Port-au-Prince, mercredi 24 décembre 2025
Le directeur exécutif du Réseau national de défense des droits humains (RNDDH), Pierre Espérance, a rejeté catégoriquement les deux décrets adoptés par le Conseil des ministres le 18 décembre 2025 et publiés par la suite. Selon lui, ces textes constituent une menace sérieuse pour les libertés publiques, l’État de droit et la lutte contre la corruption en Haïti.
Pierre Espérance a indiqué que des discussions sont en cours avec d’autres organisations de la société civile en vue d’empêcher la mise en application de ces mesures. « Nous rejetons ces décrets. Ils ne peuvent pas être appliqués tels quels. Ce sont des textes conçus pour instaurer le secret, restreindre la liberté d’expression et protéger des responsables, alors même que le pays traverse l’un des pires désastres de son histoire », a-t-il déclaré.
Selon le responsable du RNDDH, l’adoption de ces décrets intervient dans un contexte particulièrement sensible, à l’approche de la fin du mandat des autorités de transition.

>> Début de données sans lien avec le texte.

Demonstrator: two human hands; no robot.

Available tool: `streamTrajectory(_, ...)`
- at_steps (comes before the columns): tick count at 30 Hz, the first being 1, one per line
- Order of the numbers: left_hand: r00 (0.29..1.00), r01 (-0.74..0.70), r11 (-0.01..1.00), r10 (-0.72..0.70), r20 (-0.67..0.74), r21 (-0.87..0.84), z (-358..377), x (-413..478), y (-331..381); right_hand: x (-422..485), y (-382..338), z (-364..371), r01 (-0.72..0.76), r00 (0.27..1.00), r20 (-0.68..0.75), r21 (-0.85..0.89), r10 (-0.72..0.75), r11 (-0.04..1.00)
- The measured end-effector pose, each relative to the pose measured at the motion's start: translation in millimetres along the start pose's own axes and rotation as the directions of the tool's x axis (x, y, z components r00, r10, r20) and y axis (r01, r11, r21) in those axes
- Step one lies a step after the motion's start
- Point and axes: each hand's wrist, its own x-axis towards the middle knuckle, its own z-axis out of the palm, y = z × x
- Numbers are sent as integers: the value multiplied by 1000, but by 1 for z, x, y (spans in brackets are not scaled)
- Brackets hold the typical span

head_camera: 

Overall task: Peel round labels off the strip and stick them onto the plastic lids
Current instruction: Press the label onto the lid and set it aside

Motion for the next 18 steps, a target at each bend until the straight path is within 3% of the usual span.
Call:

Il estime que celles-ci chercheraient à se doter « d’outils juridiques » afin d’échapper à d’éventuelles poursuites judiciaires.
S’exprimant sur le décret relatif à la diffamation et à l’information, Pierre Espérance dénonce une tentative d’intimidation visant les journalistes, les défenseurs des droits humains et les citoyens engagés. « Depuis plus de cent ans, la liberté d’expression et la liberté d’association sont des acquis fondamentaux. Nous n’accepterons pas qu’un pouvoir de transition, soupçonné de corruption, utilise un décret pour faire taire les critiques et empêcher la reddition de comptes », a-t-il averti.
Le directeur exécutif du RNDDH s’est également montré très critique à l’égard du décret portant sur les hautes juridictions et les mécanismes de lutte contre la corruption et le blanchiment des avoirs. Il qualifie ce texte de « déni de droit », estimant qu’il affaiblit gravement les institutions chargées de combattre l’impunité. « Ce décret écrase toutes les batailles menées aujourd’hui contre la corruption, le blanchiment d’argent et les crimes financiers. Il vide de leur sens des institutions comme l’ULCC », a-t-il soutenu.
Pierre Espérance a rappelé que plusieurs de ces institutions ont été créées ou renforcées lors de précédentes transitions afin de garantir leur indépendance vis-à-vis du pouvoir politique. « Si ces décrets sont appliqués, les organes de contrôle financier n’auront plus de raison d’exister. Leur fonctionnement est politisé et la validation de rapports sensibles, notamment ceux impliquant des autorités publiques, serait bloquée », a-t-il averti.
Il a également souligné le contexte de soupçons de corruption pesant sur certains membres du Conseil présidentiel de transition. « Lorsque des responsables cités dans des scandales, notamment celui de la BNC, prennent des décrets pour remodeler la justice et contrôler l’information, il y a un grave conflit d’intérêts », a-t-il affirmé, accusant les autorités de vouloir « organiser une impunité totale avant de quitter le pouvoir ».
Face à cette situation, le RNDDH annonce une mobilisation concertée avec d’autres acteurs de la société civile. « Nous travaillons à bloquer la mise en application de ces décrets. Même en leur absence, notre combat se poursuivra. Aucun texte ne peut annuler les obligations constitutionnelles ni les engagements internationaux d’Haïti », a insisté Pierre Espérance.
Il a enfin rappelé que le pays est lié par plusieurs conventions internationales contre la corruption et le blanchiment des avoirs. « Haïti a pris des engagements clairs. Ceux qui ont détourné des fonds publics ou abusé de leur position devront rendre des comptes. Ces décrets ne passeront pas », a-t-il conclu.